Solving the Sudoku puzzle by logic only
This page describes how to solve a Sudoku puzzle. It's a puzzle in a 9x9
grid where each number (from 1 to 9) has to appear exactly once in each row,
column and exactly once in each of the nine 3x3 squares. If you've never
heard of it, search the web, there are plenty of examples.
It's an intriguing puzzle because it can seem at once very simple and very,
very difficult. I wrote a solution finder that simply tried each number in
each position but that takes forever. I didn't let it finish, I have a
sneaking suspicion it's end-of-the-universe type stuff.
The solution
So, my final solution ended up being a bit smarter.

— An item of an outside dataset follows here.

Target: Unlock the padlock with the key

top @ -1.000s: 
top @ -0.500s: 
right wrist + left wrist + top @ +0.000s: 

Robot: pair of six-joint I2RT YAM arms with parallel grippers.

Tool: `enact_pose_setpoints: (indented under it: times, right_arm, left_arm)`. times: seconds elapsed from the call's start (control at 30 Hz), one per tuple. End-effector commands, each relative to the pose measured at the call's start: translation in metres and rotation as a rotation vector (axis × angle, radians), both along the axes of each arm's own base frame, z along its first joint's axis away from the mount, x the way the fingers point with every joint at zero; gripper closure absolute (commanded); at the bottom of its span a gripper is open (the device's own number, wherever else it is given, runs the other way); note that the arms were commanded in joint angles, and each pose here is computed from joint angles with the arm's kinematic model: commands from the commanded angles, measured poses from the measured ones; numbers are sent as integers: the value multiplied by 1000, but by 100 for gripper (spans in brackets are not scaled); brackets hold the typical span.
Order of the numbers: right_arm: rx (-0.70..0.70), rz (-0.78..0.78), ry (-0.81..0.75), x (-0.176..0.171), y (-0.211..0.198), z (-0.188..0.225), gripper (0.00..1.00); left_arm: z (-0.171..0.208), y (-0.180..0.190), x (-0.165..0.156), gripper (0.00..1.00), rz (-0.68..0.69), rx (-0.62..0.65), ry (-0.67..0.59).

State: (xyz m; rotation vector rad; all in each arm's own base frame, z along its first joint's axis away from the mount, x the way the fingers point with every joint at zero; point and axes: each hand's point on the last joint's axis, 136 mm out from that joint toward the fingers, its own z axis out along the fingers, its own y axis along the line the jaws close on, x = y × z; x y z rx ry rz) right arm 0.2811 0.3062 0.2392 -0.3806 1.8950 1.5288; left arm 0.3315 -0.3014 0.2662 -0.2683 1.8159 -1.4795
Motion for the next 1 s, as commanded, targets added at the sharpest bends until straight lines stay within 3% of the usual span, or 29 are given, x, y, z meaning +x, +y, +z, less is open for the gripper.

It employs three kinds of tricks:
- Firstly, it goes though each cell and determines if there is only one
possible number that can be placed there. This is the simplest and most
simple puzzles found in newspapers can be solved with this method alone. It
just takes a bit of time, although it's trivial for a computer.
- Secondly, it checks each cell to see if there is a number possible
there that is not possible in any other cell in the row, column or box.
This is a slightly more sophisticated method although you can apply it very
easily when you're looking at the grid yourself. It gets you out of stuck
spots where the first method can't proceed.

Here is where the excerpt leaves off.